Why wouldn’t I just keep the loan as is and prepay? Since you pay more interest up front, you are making interest payments forward on what you’ve loaned (I don’t know if the terminology is correct) even if you pay it down faster later on. I’ll talk to him tomorrow and we can sort it all out, it probably won’t make much of a difference given the size of the loan and how I do plan to pay it off faster.
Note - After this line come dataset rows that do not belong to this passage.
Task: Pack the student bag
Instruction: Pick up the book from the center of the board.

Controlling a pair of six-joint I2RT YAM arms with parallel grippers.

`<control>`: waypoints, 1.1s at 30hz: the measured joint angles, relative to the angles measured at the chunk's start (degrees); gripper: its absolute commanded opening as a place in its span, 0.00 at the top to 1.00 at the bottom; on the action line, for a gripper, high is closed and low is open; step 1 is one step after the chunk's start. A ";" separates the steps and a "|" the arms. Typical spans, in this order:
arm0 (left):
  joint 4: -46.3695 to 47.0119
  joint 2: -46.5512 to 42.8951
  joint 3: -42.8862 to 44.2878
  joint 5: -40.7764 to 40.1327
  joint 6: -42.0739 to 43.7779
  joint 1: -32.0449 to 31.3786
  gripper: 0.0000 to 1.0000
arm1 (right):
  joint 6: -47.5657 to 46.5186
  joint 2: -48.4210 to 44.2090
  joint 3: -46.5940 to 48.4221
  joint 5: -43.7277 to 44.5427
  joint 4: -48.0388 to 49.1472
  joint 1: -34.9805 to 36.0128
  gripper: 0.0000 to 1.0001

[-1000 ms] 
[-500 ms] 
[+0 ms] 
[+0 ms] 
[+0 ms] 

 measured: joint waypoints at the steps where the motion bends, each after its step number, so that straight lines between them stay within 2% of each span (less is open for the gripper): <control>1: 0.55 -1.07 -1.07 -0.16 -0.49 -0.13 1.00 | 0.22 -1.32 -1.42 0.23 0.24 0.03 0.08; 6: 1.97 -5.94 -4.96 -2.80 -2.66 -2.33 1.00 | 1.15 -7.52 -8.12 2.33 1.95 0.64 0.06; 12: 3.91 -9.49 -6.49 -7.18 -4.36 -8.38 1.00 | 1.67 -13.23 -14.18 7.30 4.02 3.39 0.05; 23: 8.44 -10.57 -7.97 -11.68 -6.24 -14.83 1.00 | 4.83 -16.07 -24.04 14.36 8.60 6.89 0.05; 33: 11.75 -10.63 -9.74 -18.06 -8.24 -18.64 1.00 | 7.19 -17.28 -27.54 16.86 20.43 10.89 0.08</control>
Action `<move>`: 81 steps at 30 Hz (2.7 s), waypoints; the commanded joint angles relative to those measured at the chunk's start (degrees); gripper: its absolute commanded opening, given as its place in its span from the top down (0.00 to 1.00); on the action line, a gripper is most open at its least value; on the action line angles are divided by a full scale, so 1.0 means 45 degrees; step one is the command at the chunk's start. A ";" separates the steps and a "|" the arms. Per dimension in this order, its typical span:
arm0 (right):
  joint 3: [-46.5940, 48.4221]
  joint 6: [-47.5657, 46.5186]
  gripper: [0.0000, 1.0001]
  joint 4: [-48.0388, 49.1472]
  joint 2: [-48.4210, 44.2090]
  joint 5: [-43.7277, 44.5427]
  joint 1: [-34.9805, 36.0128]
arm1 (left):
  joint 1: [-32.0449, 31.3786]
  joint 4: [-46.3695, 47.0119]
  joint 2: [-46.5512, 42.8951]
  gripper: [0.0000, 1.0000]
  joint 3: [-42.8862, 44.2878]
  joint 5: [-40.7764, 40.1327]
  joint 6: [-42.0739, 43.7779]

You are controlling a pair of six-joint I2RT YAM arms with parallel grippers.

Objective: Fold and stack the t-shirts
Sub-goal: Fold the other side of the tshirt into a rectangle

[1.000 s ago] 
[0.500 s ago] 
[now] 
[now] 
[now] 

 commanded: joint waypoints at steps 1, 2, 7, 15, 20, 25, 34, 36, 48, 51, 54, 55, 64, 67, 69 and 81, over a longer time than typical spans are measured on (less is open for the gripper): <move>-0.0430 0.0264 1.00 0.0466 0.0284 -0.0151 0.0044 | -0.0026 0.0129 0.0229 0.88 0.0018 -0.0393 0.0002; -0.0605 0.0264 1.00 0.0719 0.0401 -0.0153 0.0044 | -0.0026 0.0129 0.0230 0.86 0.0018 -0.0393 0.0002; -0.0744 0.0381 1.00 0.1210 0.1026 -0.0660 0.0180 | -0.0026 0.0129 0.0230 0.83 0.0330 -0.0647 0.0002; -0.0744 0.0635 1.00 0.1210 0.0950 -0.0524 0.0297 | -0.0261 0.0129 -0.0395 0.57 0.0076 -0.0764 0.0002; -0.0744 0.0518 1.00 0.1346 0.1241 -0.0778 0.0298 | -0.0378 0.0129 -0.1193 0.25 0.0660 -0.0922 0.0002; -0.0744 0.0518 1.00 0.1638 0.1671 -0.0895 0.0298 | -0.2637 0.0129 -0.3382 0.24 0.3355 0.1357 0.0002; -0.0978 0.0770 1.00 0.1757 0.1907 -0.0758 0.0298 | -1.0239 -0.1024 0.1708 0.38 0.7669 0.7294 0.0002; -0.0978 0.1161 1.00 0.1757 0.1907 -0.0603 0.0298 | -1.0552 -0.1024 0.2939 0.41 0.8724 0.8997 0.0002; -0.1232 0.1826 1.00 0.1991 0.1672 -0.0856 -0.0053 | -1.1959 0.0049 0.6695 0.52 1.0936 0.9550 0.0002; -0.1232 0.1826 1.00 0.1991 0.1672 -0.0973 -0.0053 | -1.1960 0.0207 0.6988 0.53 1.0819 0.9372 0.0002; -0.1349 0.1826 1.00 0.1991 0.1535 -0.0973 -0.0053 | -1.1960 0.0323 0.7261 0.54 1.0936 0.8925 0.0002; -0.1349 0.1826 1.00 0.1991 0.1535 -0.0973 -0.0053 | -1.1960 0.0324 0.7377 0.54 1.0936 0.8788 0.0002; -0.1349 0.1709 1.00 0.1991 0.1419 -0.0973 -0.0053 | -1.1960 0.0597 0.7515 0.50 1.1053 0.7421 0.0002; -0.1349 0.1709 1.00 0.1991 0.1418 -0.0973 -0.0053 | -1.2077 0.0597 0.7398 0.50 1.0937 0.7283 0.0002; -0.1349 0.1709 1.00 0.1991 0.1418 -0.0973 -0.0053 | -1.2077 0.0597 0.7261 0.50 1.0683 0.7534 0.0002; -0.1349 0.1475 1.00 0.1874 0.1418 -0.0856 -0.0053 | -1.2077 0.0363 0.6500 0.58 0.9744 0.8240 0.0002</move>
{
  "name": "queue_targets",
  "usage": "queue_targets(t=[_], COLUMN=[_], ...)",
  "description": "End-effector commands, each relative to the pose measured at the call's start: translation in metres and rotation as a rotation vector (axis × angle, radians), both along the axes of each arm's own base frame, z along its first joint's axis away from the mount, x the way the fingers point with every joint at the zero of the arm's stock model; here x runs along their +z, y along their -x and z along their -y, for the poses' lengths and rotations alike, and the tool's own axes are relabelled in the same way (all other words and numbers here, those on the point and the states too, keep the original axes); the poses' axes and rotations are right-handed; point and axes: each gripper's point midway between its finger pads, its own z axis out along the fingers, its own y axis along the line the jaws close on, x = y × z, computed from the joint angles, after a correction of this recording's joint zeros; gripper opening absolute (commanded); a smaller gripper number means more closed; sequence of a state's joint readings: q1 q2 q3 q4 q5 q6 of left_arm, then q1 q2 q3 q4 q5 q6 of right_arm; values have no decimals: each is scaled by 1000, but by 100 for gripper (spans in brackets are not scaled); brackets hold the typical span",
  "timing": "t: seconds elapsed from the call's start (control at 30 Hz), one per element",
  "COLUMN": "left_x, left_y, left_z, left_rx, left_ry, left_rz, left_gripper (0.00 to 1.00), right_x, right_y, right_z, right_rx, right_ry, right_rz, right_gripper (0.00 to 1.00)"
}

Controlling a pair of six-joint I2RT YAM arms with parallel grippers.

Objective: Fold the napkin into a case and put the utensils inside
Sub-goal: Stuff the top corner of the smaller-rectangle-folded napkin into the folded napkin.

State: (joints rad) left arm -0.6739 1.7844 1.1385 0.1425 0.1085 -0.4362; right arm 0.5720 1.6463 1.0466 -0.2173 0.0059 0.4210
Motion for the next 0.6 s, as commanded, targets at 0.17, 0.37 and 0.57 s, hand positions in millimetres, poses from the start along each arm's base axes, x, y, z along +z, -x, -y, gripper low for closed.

Real Estate Markets Still Blazing

blazing.jpgLes Christie, a CNNMoney staff writer, reported today that the U.S. residential real estate markets remained hot in the first quarter of 2005. The National Association of Realtors, which recently came under fire because of commission policies, reported that of 136 metro areas, 66 experienced double digit jumps, including where I live - the Washington (DC/MD/VA) region. The full list is here and Baltimore, MD notched a 6.9% increase in Q1.

What does that mean to me? Well it means the possibility that I bought at the peak of the bubble still exists (this data is for Q1 and we’re smack in the middle of Q2) but I’m not terribly concerned. Part of that is because someone was willing to pay far more for the house and the home is in an area with good schools. Either way, hopefully these percentage increase keep coming…

I’ll be meeting with a local lender at 5:30 to go over some paperwork and check out the mortgage loan rates. I’m under the gun because I need to get a mortgage loan approved within two weeks. The credit check/score has already been pulled and this guy hasn’t made any indication it’s going to be a problem so I feel as if I’m in good shape. The ballpark rates he’s quoted sound reasonable. The home inspection will be Saturday morning, within the limits of the counteroffer, and the appraisal should be done within the next few days.